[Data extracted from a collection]
☆ ☆ ☆ ☆
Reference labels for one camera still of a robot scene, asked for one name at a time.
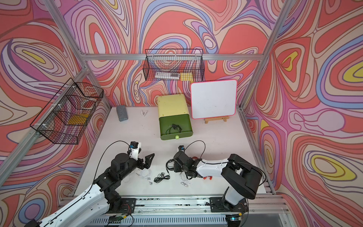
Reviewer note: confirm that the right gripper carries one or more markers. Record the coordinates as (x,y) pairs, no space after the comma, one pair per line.
(176,167)

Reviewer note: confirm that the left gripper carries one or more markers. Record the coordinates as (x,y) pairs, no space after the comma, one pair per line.
(147,163)

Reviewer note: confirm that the black earphones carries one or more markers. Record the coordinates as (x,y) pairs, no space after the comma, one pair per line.
(174,127)
(160,177)
(170,166)

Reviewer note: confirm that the green drawer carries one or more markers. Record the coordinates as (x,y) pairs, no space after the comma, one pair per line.
(181,120)

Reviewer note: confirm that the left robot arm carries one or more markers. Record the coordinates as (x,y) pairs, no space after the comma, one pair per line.
(99,198)

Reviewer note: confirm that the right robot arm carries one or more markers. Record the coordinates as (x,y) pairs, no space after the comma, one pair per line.
(243,177)

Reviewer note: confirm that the white earphones middle left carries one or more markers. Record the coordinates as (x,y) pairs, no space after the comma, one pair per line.
(145,174)

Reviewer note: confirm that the white earphones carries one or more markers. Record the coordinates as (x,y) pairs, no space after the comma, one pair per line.
(127,179)
(145,174)
(184,180)

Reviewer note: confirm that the white earphones right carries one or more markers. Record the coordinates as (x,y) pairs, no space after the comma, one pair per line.
(184,180)

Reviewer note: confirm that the white earphones far left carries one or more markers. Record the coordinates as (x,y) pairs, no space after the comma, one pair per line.
(127,179)

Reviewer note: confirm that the yellow green drawer cabinet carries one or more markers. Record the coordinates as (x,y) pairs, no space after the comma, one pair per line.
(171,105)

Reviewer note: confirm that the wooden easel stand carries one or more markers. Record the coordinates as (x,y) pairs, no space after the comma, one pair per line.
(222,118)

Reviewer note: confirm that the grey sponge block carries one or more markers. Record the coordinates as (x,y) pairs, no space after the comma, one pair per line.
(122,113)

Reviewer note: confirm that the pink framed whiteboard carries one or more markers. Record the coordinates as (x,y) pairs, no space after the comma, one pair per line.
(212,99)

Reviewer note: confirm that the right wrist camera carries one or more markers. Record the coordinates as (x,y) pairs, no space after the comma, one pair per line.
(181,148)

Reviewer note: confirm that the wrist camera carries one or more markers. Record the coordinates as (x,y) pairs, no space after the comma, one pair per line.
(134,150)
(181,148)

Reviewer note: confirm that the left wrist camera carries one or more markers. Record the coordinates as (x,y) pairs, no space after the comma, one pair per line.
(134,150)

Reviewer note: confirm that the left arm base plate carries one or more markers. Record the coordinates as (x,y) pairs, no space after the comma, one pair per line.
(123,205)

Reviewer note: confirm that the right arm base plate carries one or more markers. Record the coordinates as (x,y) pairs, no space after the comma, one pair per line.
(219,204)

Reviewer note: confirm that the left black wire basket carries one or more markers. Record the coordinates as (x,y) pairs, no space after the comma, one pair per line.
(67,117)

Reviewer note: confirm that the black wire basket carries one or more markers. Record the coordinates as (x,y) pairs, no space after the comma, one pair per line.
(174,64)
(67,117)

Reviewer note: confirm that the back black wire basket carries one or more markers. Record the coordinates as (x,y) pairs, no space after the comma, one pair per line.
(174,64)

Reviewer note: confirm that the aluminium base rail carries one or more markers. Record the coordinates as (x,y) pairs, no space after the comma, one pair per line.
(192,211)
☆ ☆ ☆ ☆
• _WHAT IS BEING ASKED_
Would you please write out the entries in full, exactly as they read, but without pictures?

• _RESULT_
Reference labels for one camera still of a robot scene, asked for one name at a time.
Reviewer note: confirm that the right gripper carries one or more markers. Record the coordinates as (x,y) pairs, no space after the comma, one pair per line.
(176,167)

Reviewer note: confirm that the left gripper carries one or more markers. Record the coordinates as (x,y) pairs, no space after the comma, one pair per line.
(147,163)

Reviewer note: confirm that the black earphones carries one or more markers. Record the coordinates as (x,y) pairs, no space after the comma, one pair per line.
(174,127)
(160,177)
(170,166)

Reviewer note: confirm that the green drawer carries one or more markers. Record the coordinates as (x,y) pairs, no space after the comma, one pair per line.
(181,120)

Reviewer note: confirm that the left robot arm carries one or more markers. Record the coordinates as (x,y) pairs, no space after the comma, one pair per line.
(99,198)

Reviewer note: confirm that the right robot arm carries one or more markers. Record the coordinates as (x,y) pairs, no space after the comma, one pair per line.
(243,177)

Reviewer note: confirm that the white earphones middle left carries one or more markers. Record the coordinates as (x,y) pairs, no space after the comma, one pair per line.
(145,174)

Reviewer note: confirm that the white earphones carries one or more markers. Record the coordinates as (x,y) pairs, no space after the comma, one pair per line.
(127,179)
(145,174)
(184,180)

Reviewer note: confirm that the white earphones right carries one or more markers. Record the coordinates as (x,y) pairs, no space after the comma, one pair per line.
(184,180)

Reviewer note: confirm that the white earphones far left carries one or more markers. Record the coordinates as (x,y) pairs, no space after the comma, one pair per line.
(127,179)

Reviewer note: confirm that the yellow green drawer cabinet carries one or more markers. Record the coordinates as (x,y) pairs, no space after the comma, one pair per line.
(171,105)

Reviewer note: confirm that the wooden easel stand carries one or more markers. Record the coordinates as (x,y) pairs, no space after the comma, one pair per line.
(222,118)

Reviewer note: confirm that the grey sponge block carries one or more markers. Record the coordinates as (x,y) pairs, no space after the comma, one pair per line.
(122,113)

Reviewer note: confirm that the pink framed whiteboard carries one or more markers. Record the coordinates as (x,y) pairs, no space after the comma, one pair per line.
(212,99)

Reviewer note: confirm that the right wrist camera carries one or more markers. Record the coordinates as (x,y) pairs, no space after the comma, one pair per line.
(181,148)

Reviewer note: confirm that the wrist camera carries one or more markers. Record the coordinates as (x,y) pairs, no space after the comma, one pair per line.
(134,150)
(181,148)

Reviewer note: confirm that the left wrist camera carries one or more markers. Record the coordinates as (x,y) pairs, no space after the comma, one pair per line.
(134,150)

Reviewer note: confirm that the left arm base plate carries one or more markers. Record the coordinates as (x,y) pairs, no space after the comma, one pair per line.
(123,205)

Reviewer note: confirm that the right arm base plate carries one or more markers. Record the coordinates as (x,y) pairs, no space after the comma, one pair per line.
(219,204)

Reviewer note: confirm that the left black wire basket carries one or more markers. Record the coordinates as (x,y) pairs, no space after the comma, one pair per line.
(67,117)

Reviewer note: confirm that the black wire basket carries one or more markers. Record the coordinates as (x,y) pairs, no space after the comma, one pair per line.
(174,64)
(67,117)

Reviewer note: confirm that the back black wire basket carries one or more markers. Record the coordinates as (x,y) pairs, no space after the comma, one pair per line.
(174,64)

Reviewer note: confirm that the aluminium base rail carries one or more markers. Record the coordinates as (x,y) pairs, no space after the comma, one pair per line.
(192,211)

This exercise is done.